*** Records shown ***

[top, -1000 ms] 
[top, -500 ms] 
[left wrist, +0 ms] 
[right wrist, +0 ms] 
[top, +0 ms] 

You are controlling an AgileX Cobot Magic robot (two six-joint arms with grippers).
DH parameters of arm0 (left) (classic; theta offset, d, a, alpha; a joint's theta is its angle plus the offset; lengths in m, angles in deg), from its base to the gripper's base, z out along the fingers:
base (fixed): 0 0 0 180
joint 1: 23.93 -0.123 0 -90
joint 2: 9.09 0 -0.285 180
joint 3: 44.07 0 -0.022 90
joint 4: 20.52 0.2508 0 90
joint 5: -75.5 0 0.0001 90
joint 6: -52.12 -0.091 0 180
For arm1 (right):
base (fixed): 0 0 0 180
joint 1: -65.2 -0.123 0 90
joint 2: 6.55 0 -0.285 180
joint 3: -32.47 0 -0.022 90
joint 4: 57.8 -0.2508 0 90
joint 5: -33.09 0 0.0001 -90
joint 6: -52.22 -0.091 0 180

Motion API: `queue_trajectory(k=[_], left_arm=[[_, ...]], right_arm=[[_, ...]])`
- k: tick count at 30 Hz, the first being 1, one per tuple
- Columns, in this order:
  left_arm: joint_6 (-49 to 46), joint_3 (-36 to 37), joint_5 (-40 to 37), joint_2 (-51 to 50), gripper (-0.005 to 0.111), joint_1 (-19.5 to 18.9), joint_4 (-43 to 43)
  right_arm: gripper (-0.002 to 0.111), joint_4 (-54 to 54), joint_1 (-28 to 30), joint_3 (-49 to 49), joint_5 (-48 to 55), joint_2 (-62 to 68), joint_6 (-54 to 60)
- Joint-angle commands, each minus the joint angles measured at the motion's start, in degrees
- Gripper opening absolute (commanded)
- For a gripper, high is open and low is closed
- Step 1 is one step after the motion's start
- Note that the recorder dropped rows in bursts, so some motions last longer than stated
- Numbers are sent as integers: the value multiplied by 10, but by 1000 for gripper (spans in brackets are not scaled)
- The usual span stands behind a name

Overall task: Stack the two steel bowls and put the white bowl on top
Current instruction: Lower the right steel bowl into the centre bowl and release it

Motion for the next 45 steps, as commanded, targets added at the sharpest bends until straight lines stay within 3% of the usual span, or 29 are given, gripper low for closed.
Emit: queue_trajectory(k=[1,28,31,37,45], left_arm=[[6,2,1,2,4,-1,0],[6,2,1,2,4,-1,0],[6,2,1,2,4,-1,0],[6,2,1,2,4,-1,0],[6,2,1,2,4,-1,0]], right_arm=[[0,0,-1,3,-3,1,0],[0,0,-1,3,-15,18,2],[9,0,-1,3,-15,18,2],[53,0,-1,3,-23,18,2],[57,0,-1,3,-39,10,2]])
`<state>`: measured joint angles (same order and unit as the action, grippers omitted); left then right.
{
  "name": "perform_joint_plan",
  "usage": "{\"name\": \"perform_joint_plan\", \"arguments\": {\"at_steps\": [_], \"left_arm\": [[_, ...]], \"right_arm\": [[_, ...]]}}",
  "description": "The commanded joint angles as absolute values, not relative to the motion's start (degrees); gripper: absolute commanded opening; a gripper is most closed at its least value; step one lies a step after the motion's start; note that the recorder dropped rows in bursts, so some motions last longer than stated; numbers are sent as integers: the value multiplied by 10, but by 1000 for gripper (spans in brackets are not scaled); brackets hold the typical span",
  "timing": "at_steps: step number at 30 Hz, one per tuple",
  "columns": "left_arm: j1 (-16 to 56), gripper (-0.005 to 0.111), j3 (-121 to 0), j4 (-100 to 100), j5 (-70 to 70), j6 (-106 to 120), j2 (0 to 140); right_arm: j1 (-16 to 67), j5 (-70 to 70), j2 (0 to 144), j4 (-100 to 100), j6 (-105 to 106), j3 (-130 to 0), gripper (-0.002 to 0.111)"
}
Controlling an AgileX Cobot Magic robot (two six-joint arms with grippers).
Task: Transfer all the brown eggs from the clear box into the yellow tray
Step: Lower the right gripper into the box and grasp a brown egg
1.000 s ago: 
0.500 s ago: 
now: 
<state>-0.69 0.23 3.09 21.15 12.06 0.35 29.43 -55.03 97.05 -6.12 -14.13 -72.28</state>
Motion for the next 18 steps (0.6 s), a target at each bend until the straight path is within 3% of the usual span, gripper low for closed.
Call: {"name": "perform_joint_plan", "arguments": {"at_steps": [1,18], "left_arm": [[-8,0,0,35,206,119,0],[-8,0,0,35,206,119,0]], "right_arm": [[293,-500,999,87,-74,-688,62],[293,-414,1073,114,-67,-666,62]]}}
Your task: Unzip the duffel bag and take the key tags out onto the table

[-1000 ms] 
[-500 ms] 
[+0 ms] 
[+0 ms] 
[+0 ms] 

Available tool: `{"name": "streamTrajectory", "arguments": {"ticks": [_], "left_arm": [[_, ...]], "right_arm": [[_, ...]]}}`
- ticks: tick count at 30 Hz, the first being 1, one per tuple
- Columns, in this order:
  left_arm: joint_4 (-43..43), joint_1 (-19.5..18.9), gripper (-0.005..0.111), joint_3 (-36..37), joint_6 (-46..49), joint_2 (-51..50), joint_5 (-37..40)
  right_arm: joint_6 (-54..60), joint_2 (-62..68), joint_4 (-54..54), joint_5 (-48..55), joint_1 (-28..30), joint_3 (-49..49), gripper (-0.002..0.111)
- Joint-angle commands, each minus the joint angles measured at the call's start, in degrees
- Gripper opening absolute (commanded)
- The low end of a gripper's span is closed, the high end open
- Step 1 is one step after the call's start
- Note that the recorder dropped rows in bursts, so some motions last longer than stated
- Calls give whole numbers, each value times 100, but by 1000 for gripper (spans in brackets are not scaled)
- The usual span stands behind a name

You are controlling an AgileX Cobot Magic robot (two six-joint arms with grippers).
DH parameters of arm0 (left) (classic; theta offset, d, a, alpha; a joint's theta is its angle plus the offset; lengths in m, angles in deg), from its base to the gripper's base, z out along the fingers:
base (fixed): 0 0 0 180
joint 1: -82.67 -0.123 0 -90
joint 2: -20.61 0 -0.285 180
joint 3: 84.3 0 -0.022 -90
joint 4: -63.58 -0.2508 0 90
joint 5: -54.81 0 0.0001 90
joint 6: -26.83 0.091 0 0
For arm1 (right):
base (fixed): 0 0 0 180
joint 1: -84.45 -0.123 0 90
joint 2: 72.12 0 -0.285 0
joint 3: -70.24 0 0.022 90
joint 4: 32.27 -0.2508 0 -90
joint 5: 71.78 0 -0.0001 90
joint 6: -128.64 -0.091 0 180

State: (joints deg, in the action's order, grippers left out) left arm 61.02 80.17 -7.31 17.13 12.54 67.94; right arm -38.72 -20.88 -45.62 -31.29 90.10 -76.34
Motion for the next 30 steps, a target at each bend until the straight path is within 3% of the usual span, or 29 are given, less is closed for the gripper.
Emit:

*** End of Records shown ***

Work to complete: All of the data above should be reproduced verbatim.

Written response:
[top, -1000 ms] 
[top, -500 ms] 
[left wrist, +0 ms] 
[right wrist, +0 ms] 
[top, +0 ms] 

You are controlling an AgileX Cobot Magic robot (two six-joint arms with grippers).
DH parameters of arm0 (left) (classic; theta offset, d, a, alpha; a joint's theta is its angle plus the offset; lengths in m, angles in deg), from its base to the gripper's base, z out along the fingers:
base (fixed): 0 0 0 180
joint 1: 23.93 -0.123 0 -90
joint 2: 9.09 0 -0.285 180
joint 3: 44.07 0 -0.022 90
joint 4: 20.52 0.2508 0 90
joint 5: -75.5 0 0.0001 90
joint 6: -52.12 -0.091 0 180
For arm1 (right):
base (fixed): 0 0 0 180
joint 1: -65.2 -0.123 0 90
joint 2: 6.55 0 -0.285 180
joint 3: -32.47 0 -0.022 90
joint 4: 57.8 -0.2508 0 90
joint 5: -33.09 0 0.0001 -90
joint 6: -52.22 -0.091 0 180

Motion API: `queue_trajectory(k=[_], left_arm=[[_, ...]], right_arm=[[_, ...]])`
- k: tick count at 30 Hz, the first being 1, one per tuple
- Columns, in this order:
  left_arm: joint_6 (-49 to 46), joint_3 (-36 to 37), joint_5 (-40 to 37), joint_2 (-51 to 50), gripper (-0.005 to 0.111), joint_1 (-19.5 to 18.9), joint_4 (-43 to 43)
  right_arm: gripper (-0.002 to 0.111), joint_4 (-54 to 54), joint_1 (-28 to 30), joint_3 (-49 to 49), joint_5 (-48 to 55), joint_2 (-62 to 68), joint_6 (-54 to 60)
- Joint-angle commands, each minus the joint angles measured at the motion's start, in degrees
- Gripper opening absolute (commanded)
- For a gripper, high is open and low is closed
- Step 1 is one step after the motion's start
- Note that the recorder dropped rows in bursts, so some motions last longer than stated
- Numbers are sent as integers: the value multiplied by 10, but by 1000 for gripper (spans in brackets are not scaled)
- The usual span stands behind a name

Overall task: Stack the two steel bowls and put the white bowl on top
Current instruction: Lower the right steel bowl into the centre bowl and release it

Motion for the next 45 steps, as commanded, targets added at the sharpest bends until straight lines stay within 3% of the usual span, or 29 are given, gripper low for closed.
Emit: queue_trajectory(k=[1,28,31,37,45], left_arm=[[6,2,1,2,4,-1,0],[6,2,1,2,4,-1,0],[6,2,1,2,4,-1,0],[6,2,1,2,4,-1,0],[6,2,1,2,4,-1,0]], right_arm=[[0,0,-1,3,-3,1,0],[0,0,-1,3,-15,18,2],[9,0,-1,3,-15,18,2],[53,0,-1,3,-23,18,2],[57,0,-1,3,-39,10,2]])
`<state>`: measured joint angles (same order and unit as the action, grippers omitted); left then right.
{
  "name": "perform_joint_plan",
  "usage": "{\"name\": \"perform_joint_plan\", \"arguments\": {\"at_steps\": [_], \"left_arm\": [[_, ...]], \"right_arm\": [[_, ...]]}}",
  "description": "The commanded joint angles as absolute values, not relative to the motion's start (degrees); gripper: absolute commanded opening; a gripper is most closed at its least value; step one lies a step after the motion's start; note that the recorder dropped rows in bursts, so some motions last longer than stated; numbers are sent as integers: the value multiplied by 10, but by 1000 for gripper (spans in brackets are not scaled); brackets hold the typical span",
  "timing": "at_steps: step number at 30 Hz, one per tuple",
  "columns": "left_arm: j1 (-16 to 56), gripper (-0.005 to 0.111), j3 (-121 to 0), j4 (-100 to 100), j5 (-70 to 70), j6 (-106 to 120), j2 (0 to 140); right_arm: j1 (-16 to 67), j5 (-70 to 70), j2 (0 to 144), j4 (-100 to 100), j6 (-105 to 106), j3 (-130 to 0), gripper (-0.002 to 0.111)"
}
Controlling an AgileX Cobot Magic robot (two six-joint arms with grippers).
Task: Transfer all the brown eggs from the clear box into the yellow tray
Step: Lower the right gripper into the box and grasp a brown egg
1.000 s ago: 
0.500 s ago: 
now: 
<state>-0.69 0.23 3.09 21.15 12.06 0.35 29.43 -55.03 97.05 -6.12 -14.13 -72.28</state>
Motion for the next 18 steps (0.6 s), a target at each bend until the straight path is within 3% of the usual span, gripper low for closed.
Call: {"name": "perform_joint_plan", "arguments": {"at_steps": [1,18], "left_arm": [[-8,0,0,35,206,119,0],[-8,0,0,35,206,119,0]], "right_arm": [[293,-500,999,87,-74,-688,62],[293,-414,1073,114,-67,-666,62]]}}
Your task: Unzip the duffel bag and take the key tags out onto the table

[-1000 ms] 
[-500 ms] 
[+0 ms] 
[+0 ms] 
[+0 ms] 

Available tool: `{"name": "streamTrajectory", "arguments": {"ticks": [_], "left_arm": [[_, ...]], "right_arm": [[_, ...]]}}`
- ticks: tick count at 30 Hz, the first being 1, one per tuple
- Columns, in this order:
  left_arm: joint_4 (-43..43), joint_1 (-19.5..18.9), gripper (-0.005..0.111), joint_3 (-36..37), joint_6 (-46..49), joint_2 (-51..50), joint_5 (-37..40)
  right_arm: joint_6 (-54..60), joint_2 (-62..68), joint_4 (-54..54), joint_5 (-48..55), joint_1 (-28..30), joint_3 (-49..49), gripper (-0.002..0.111)
- Joint-angle commands, each minus the joint angles measured at the call's start, in degrees
- Gripper opening absolute (commanded)
- The low end of a gripper's span is closed, the high end open
- Step 1 is one step after the call's start
- Note that the recorder dropped rows in bursts, so some motions last longer than stated
- Calls give whole numbers, each value times 100, but by 1000 for gripper (spans in brackets are not scaled)
- The usual span stands behind a name

You are controlling an AgileX Cobot Magic robot (two six-joint arms with grippers).
DH parameters of arm0 (left) (classic; theta offset, d, a, alpha; a joint's theta is its angle plus the offset; lengths in m, angles in deg), from its base to the gripper's base, z out along the fingers:
base (fixed): 0 0 0 180
joint 1: -82.67 -0.123 0 -90
joint 2: -20.61 0 -0.285 180
joint 3: 84.3 0 -0.022 -90
joint 4: -63.58 -0.2508 0 90
joint 5: -54.81 0 0.0001 90
joint 6: -26.83 0.091 0 0
For arm1 (right):
base (fixed): 0 0 0 180
joint 1: -84.45 -0.123 0 90
joint 2: 72.12 0 -0.285 0
joint 3: -70.24 0 0.022 90
joint 4: 32.27 -0.2508 0 -90
joint 5: 71.78 0 -0.0001 90
joint 6: -128.64 -0.091 0 180

State: (joints deg, in the action's order, grippers left out) left arm 61.02 80.17 -7.31 17.13 12.54 67.94; right arm -38.72 -20.88 -45.62 -31.29 90.10 -76.34
Motion for the next 30 steps, a target at each bend until the straight path is within 3% of the usual span, or 29 are given, less is closed for the gripper.
Emit:

No more work remains on this exercise.